What you have to do:
Could you return the listing below exactly, with every line intact?
===== Dataset content =====
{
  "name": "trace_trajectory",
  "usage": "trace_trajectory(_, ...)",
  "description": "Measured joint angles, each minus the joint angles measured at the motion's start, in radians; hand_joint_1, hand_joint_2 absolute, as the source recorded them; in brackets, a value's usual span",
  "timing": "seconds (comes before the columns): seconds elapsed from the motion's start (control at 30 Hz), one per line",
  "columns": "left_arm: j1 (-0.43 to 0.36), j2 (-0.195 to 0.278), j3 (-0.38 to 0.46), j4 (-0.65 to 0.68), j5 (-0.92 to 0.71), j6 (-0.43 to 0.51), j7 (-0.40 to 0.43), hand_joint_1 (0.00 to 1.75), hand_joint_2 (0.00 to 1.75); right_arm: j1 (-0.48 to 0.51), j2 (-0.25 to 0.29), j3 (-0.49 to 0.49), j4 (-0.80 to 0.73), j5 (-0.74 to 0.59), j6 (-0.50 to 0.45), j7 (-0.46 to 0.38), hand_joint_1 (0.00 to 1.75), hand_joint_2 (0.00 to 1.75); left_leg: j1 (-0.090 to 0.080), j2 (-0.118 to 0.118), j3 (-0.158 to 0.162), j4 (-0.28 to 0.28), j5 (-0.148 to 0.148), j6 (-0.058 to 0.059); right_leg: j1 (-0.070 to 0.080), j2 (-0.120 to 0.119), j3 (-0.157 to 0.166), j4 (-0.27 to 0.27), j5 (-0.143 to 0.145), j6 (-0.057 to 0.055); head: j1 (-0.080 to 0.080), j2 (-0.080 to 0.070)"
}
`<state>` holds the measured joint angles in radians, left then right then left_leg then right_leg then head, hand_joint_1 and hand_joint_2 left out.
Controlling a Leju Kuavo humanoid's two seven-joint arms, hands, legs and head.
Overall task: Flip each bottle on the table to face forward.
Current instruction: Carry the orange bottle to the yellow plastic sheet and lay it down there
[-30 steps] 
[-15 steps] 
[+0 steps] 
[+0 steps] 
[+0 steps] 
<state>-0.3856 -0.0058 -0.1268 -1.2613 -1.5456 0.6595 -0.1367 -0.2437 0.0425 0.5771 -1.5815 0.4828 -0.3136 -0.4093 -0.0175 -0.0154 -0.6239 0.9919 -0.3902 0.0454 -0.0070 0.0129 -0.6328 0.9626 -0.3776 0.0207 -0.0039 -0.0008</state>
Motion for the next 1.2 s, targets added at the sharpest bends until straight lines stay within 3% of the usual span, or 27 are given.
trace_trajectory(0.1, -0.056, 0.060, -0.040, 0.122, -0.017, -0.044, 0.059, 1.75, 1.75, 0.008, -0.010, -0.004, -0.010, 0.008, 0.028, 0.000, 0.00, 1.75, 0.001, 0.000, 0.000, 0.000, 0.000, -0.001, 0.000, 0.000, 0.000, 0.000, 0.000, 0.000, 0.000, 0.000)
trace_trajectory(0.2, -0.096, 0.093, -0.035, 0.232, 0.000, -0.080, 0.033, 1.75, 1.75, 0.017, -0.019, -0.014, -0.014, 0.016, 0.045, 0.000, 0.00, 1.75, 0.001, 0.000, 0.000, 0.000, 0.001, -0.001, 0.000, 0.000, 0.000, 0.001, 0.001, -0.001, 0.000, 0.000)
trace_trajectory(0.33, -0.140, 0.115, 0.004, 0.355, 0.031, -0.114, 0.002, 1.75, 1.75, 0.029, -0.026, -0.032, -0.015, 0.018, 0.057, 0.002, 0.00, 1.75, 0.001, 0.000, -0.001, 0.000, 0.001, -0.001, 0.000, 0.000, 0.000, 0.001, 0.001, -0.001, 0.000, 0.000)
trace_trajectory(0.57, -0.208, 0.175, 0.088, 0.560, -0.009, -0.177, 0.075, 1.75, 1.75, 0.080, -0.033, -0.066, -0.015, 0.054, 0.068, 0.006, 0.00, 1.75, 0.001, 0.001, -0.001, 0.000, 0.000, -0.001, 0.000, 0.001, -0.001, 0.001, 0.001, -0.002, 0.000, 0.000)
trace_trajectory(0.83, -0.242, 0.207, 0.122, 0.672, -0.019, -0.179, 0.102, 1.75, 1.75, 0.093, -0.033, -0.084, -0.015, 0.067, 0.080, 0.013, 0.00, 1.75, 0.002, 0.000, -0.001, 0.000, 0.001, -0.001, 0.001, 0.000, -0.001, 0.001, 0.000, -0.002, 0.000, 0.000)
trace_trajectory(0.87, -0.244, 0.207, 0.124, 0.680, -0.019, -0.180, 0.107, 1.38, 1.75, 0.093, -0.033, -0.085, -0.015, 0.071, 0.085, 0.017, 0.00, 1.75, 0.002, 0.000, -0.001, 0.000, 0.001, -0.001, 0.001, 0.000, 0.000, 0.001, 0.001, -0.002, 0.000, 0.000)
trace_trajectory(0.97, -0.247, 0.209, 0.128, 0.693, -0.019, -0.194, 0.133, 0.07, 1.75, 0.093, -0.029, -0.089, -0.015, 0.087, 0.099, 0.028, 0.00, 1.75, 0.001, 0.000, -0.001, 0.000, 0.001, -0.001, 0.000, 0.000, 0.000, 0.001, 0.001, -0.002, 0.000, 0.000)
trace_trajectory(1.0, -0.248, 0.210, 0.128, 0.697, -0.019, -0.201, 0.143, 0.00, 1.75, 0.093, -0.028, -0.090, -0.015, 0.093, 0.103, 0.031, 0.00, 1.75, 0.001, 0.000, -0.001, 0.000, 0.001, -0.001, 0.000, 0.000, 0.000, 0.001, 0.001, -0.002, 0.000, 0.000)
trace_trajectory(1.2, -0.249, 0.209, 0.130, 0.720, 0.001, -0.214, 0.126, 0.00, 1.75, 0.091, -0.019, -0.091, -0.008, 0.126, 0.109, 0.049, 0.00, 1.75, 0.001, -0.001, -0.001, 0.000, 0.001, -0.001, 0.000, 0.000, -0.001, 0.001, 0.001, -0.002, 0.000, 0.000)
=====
Task answer:
{
  "name": "trace_trajectory",
  "usage": "trace_trajectory(_, ...)",
  "description": "Measured joint angles, each minus the joint angles measured at the motion's start, in radians; hand_joint_1, hand_joint_2 absolute, as the source recorded them; in brackets, a value's usual span",
  "timing": "seconds (comes before the columns): seconds elapsed from the motion's start (control at 30 Hz), one per line",
  "columns": "left_arm: j1 (-0.43 to 0.36), j2 (-0.195 to 0.278), j3 (-0.38 to 0.46), j4 (-0.65 to 0.68), j5 (-0.92 to 0.71), j6 (-0.43 to 0.51), j7 (-0.40 to 0.43), hand_joint_1 (0.00 to 1.75), hand_joint_2 (0.00 to 1.75); right_arm: j1 (-0.48 to 0.51), j2 (-0.25 to 0.29), j3 (-0.49 to 0.49), j4 (-0.80 to 0.73), j5 (-0.74 to 0.59), j6 (-0.50 to 0.45), j7 (-0.46 to 0.38), hand_joint_1 (0.00 to 1.75), hand_joint_2 (0.00 to 1.75); left_leg: j1 (-0.090 to 0.080), j2 (-0.118 to 0.118), j3 (-0.158 to 0.162), j4 (-0.28 to 0.28), j5 (-0.148 to 0.148), j6 (-0.058 to 0.059); right_leg: j1 (-0.070 to 0.080), j2 (-0.120 to 0.119), j3 (-0.157 to 0.166), j4 (-0.27 to 0.27), j5 (-0.143 to 0.145), j6 (-0.057 to 0.055); head: j1 (-0.080 to 0.080), j2 (-0.080 to 0.070)"
}
`<state>` holds the measured joint angles in radians, left then right then left_leg then right_leg then head, hand_joint_1 and hand_joint_2 left out.
Controlling a Leju Kuavo humanoid's two seven-joint arms, hands, legs and head.
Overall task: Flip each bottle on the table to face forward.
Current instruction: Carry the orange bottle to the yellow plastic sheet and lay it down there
[-30 steps] 
[-15 steps] 
[+0 steps] 
[+0 steps] 
[+0 steps] 
<state>-0.3856 -0.0058 -0.1268 -1.2613 -1.5456 0.6595 -0.1367 -0.2437 0.0425 0.5771 -1.5815 0.4828 -0.3136 -0.4093 -0.0175 -0.0154 -0.6239 0.9919 -0.3902 0.0454 -0.0070 0.0129 -0.6328 0.9626 -0.3776 0.0207 -0.0039 -0.0008</state>
Motion for the next 1.2 s, targets added at the sharpest bends until straight lines stay within 3% of the usual span, or 27 are given.
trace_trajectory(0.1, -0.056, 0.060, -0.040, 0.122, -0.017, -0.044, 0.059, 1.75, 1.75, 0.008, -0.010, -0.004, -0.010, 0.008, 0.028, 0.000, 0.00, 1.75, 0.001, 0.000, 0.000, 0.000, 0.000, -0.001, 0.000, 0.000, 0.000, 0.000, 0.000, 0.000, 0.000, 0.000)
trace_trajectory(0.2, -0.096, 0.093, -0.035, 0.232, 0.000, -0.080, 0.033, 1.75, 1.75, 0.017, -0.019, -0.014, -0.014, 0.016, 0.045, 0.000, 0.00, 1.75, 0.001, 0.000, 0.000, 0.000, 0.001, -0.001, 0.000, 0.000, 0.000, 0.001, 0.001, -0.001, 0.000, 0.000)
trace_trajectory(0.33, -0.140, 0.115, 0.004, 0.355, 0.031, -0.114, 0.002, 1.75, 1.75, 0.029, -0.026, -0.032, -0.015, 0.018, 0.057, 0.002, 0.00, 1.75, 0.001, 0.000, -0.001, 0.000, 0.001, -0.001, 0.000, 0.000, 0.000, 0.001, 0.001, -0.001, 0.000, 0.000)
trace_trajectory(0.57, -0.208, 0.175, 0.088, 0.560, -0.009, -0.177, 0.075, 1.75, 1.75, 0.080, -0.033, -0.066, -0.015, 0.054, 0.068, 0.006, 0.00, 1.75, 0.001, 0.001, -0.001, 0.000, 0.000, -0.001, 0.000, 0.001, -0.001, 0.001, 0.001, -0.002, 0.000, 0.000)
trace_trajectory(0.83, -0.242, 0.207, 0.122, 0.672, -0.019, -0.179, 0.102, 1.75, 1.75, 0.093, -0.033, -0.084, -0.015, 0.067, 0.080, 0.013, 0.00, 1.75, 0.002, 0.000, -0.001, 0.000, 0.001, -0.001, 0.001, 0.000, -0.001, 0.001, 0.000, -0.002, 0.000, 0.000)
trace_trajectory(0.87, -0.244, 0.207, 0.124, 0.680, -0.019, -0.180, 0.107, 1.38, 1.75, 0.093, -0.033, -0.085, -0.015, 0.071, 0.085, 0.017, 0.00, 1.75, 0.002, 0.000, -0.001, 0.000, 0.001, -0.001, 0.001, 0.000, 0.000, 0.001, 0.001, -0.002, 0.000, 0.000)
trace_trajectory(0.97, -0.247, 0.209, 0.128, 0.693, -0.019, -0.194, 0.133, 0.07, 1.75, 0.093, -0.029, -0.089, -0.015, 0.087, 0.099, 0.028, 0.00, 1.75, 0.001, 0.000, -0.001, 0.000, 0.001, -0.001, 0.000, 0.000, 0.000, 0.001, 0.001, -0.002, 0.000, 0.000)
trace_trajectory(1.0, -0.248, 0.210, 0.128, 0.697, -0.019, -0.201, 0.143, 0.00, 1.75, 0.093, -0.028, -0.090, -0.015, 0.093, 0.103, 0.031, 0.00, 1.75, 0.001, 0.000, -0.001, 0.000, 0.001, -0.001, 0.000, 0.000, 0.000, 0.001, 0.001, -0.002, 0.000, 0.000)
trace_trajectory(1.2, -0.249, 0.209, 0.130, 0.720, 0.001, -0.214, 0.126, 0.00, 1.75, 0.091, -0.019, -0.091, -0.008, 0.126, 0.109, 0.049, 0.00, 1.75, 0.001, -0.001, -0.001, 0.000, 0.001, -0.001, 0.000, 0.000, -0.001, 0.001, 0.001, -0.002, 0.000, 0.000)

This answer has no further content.